The article is called Profits over Patients How a Sprawling Hospital Chain Ignited Its Own Staffing Crisis.  I also discovered that Tersigni who had resigned as CEO of Ascension Health is still making millions now the head of its Investment division.  Managers given bonuses to lay off workers and not hire staff.  Bragging about record profits from keeping low staffing and this before covid.  Disgusting!

It's time for new management, a complete takeover, or divide it up as it has turned into a monstrosity of a monopoly.  But it also really shows the need for government intervention and mandatory national patient staffing ratios in my opinion.

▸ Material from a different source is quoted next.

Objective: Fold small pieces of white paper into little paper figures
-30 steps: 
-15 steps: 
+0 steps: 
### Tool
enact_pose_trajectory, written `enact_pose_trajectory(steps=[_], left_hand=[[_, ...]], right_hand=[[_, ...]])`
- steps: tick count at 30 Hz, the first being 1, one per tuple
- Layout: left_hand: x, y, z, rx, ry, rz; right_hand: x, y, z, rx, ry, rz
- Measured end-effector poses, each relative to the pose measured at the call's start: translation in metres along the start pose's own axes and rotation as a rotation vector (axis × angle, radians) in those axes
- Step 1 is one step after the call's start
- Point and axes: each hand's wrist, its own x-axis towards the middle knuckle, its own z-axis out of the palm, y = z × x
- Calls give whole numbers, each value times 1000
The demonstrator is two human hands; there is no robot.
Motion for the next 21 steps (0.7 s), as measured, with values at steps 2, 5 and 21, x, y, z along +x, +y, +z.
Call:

Specializes in L&D/HIV/ID/OB/GYN Primary Care Adults/Children.
2 hours ago, brandy1017 said:

The New York Times just did a great expose on Ascension's greed and systemic understaffing of its hospitals across the nation.  I can't post it as it's under a paywall but a highly suggest people consider reading it and thinking twice about working for them!  I just hope this leads to CMS taking real action against them to fix the safety and staffing issues their greed has created and no it wasn't because of covid!

The article is called Profits over Patients How a Sprawling Hospital Chain Ignited Its Own Staffing Crisis.  I also discovered that Tersigni who had resigned as CEO of Ascension Health is still making millions now the head of its Investment division.  Managers given bonuses to lay off workers and not hire staff.  Bragging about record profits from keeping low staffing and this before covid.  Disgusting!

It's time for new management, a complete takeover, or divide it up as it has turned into a monstrosity of a monopoly.  But it also really shows the need for government intervention and mandatory national patient staffing ratios in my opinion.

Yes it was a damning piece against Ascension. Anyone can go to NursesTakeDC FB page to read entire article. https://www.nytimes.com/2022/12/15/business/hospital-staffing-ascension.html?smid=nytcore-ios-share&referringSource=articleShare

When it comes to an understaffed nursing department and patient safety, where are the boards of nursing in this? Oh wait, they're all about punishing nurses for things that happen as a result of chronic understaffing. I forgot. Yes, boards of nursing threatened to go after nurses refusing unsafe work assignments during COVID (I believe it was for failure to provide adequate PPE). I'm not sure but I believe it happened in Texas. Can you imagine? A board of nursing threatening nurses for refusing unsafe assignments? I can.

On 11/8/2022 at 11:43 AM, Tommy5677 said:

Boards of nursing are the ones who should be going after the hospitals. Afterall, their priority is patient safety and I'm saying that loosely. They often go after nurses that don't deserve it

If nurses had a guarantee that their license wouldn't be on the line going in to work such as the 4 nurses taking on 46 patients, then maybe the nurses would have stayed. If I didn't like a shift, I wouldn't necessarily not clock in, but you best believe I'm calling out if my license is threatened.